Making the prop and/or costumes, was no problem as we do that routinely, but then he asked about playing the main villain of the first show. He is a campy, stereotypical mad scientist. I won't tell you anything that is a spoiler for the show, but what is important is that they needed someone that was middle aged and experienced to play the mad scientist as they do not have talented enough makeup people yet to do a really good job of making a teen look old, and the actor would have to be able to move like a crotchety old man. I was able to fill the bill and it sounded like fun, even though all my acting has been stage, rather than film, which is much more different than you would think. My film experience has been strictly educational videos, which are sufficient to get one over the surprisingly intense and bizarre phenomenon of camera fright, but is very undemanding in terms of lighting, role playing, sound quality etc. I didn't, for example, have to do retakes every time I left out the 4th inclusion of the word "but" as the first word of a sentence, which they were using repeatedly as a transition phrase in a sentence (in a 90 second bit of film) which my good breeding (academically that is) and creative writing editor/tutor experience rebelled against subconsciously.

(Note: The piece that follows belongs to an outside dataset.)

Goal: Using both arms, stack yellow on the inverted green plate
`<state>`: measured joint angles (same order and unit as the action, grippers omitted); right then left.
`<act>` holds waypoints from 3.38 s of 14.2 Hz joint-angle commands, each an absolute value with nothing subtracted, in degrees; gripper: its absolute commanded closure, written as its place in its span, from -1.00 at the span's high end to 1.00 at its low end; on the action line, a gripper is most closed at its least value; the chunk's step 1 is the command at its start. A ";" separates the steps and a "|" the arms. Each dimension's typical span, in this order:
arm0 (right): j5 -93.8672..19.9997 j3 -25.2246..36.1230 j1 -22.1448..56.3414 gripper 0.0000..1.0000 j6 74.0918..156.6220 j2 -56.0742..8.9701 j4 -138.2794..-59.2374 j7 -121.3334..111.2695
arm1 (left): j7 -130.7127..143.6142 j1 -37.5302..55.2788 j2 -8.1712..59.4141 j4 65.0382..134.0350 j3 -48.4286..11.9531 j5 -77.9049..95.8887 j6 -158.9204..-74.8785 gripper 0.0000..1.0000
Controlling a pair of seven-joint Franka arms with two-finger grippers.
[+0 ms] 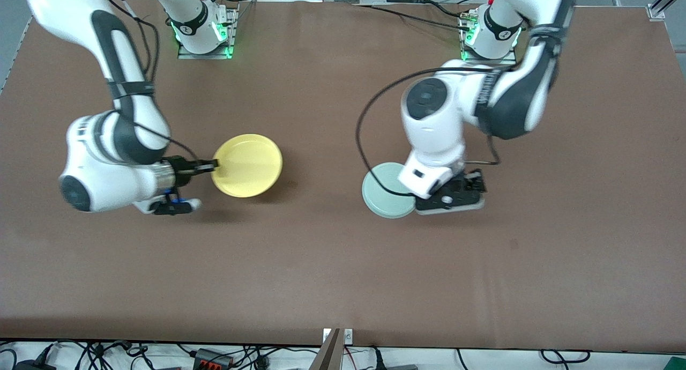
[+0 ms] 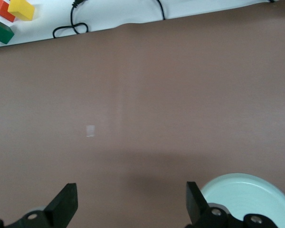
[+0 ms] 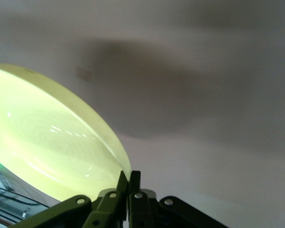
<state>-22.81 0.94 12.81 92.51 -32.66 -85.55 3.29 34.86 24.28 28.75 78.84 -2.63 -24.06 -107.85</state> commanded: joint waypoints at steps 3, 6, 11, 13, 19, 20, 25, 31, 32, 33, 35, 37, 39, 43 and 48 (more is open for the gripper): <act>-29.51 1.32 22.39 -1.00 98.93 -39.37 -77.96 17.73 | 15.76 14.35 22.77 80.69 -3.34 -12.86 -104.34 1.00; -34.70 1.32 28.19 -1.00 107.29 -41.13 -77.70 25.29 | 9.16 10.12 19.88 80.59 -3.16 -6.78 -99.07 1.00; -36.47 1.32 36.20 -1.00 116.62 -47.53 -72.70 37.42 | -0.25 4.49 13.03 84.35 -3.16 -5.01 -93.08 1.00; -36.47 1.32 38.48 -1.00 120.48 -49.74 -71.37 40.59 | -0.35 3.08 8.46 89.97 -3.08 -1.96 -93.60 1.00; -38.76 -0.17 40.96 -1.00 126.65 -52.73 -71.19 41.31 | -6.15 1.85 -0.08 97.29 -2.11 1.76 -98.26 1.00; -39.89 -0.26 40.87 -1.00 126.82 -53.08 -70.93 41.22 | -5.72 0.54 -1.65 98.34 -2.02 1.67 -98.70 1.00; -41.66 -0.26 40.87 -1.00 126.83 -55.19 -68.82 41.13 | -5.19 1.05 -3.78 100.55 -1.06 -0.34 -99.40 1.00; -42.89 -0.26 40.78 -1.00 126.83 -55.37 -69.26 41.92 | -5.36 0.62 -1.24 98.45 -1.14 -2.20 -98.79 1.00; -43.41 -0.18 40.87 -1.00 126.74 -55.37 -69.34 41.92 | -5.36 0.62 -1.14 98.26 -1.23 -1.85 -98.88 1.00; -43.50 -0.18 40.96 -1.00 126.74 -55.37 -69.43 42.01 | -5.36 0.62 -0.97 97.57 -1.14 -0.71 -98.88 1.00; -43.42 -0.18 40.87 -1.00 126.65 -55.28 -69.96 41.75 | -5.27 0.70 -0.53 97.38 -1.14 -0.35 -98.79 1.00; -43.42 -0.18 40.78 -1.00 126.65 -55.11 -70.66 41.22 | -5.10 0.62 -0.53 97.29 -1.14 -0.35 -98.70 1.00; -42.98 -0.18 40.61 -1.00 126.65 -55.20 -70.93 41.13 | -5.01 0.70 -0.53 97.30 -1.14 -0.18 -98.61 1.00; -43.15 -0.09 40.43 0.68 126.56 -54.85 -71.46 41.92 | -4.92 0.70 -0.53 97.38 -1.14 -0.18 -98.17 1.00; -41.23 2.62 39.82 1.00 120.71 -48.97 -71.37 41.75 | -5.01 0.70 -0.53 97.30 -1.14 -0.18 -98.09 1.00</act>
<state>-42.26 1.20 40.55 125.35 -52.68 -70.49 41.06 -4.21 0.75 -1.09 98.78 -1.32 -1.14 -98.99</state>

Well one morning about 6 am, I get a call, no several calls, on my cell phone. Fortunately we are up around that time, just not very awake yet. The director tells me that while he is certain I would do a great job as the mad scientist, he had a film student that worked so hard on doing such an excellent audition with excellent body language (translate that as a 20 something guy actually able to make you believe he was an old man without any make up-a truly rare talent) He didn't want to change me to a different character, but also didn't want to turn down a student that did such an excellent prep for the part, when this was essentially a film department project. I told him immediately that I agreed wholeheartedly! Instead he wanted me to do the other "old guy" role, which was also a bit bizarre and difficult, but a much shorter role with far fewer lines as he didn't get anyone talented enough to audition for that role that he thought could pull it off. I agreed immediately. The catch was, that part was filming in 48 hours and I hadn't read the part at all. I also had to work a full time job and take care of a 9 year old while preparing for this. All perfectly normal insanity for the world of semi-pro drama!!! Drama being the catch phrase here! Most actors actually get money to pay bills by some other means that is flexible enough to allow them to do roles when they can get them. They also have to accept unpaid roles (like this one) at times in order to gain experience and build a resume. Fortunately, I have no ambition to do acting as anything other than fun, so I'm not under the level of pressure those people are, but it's still pretty crazy!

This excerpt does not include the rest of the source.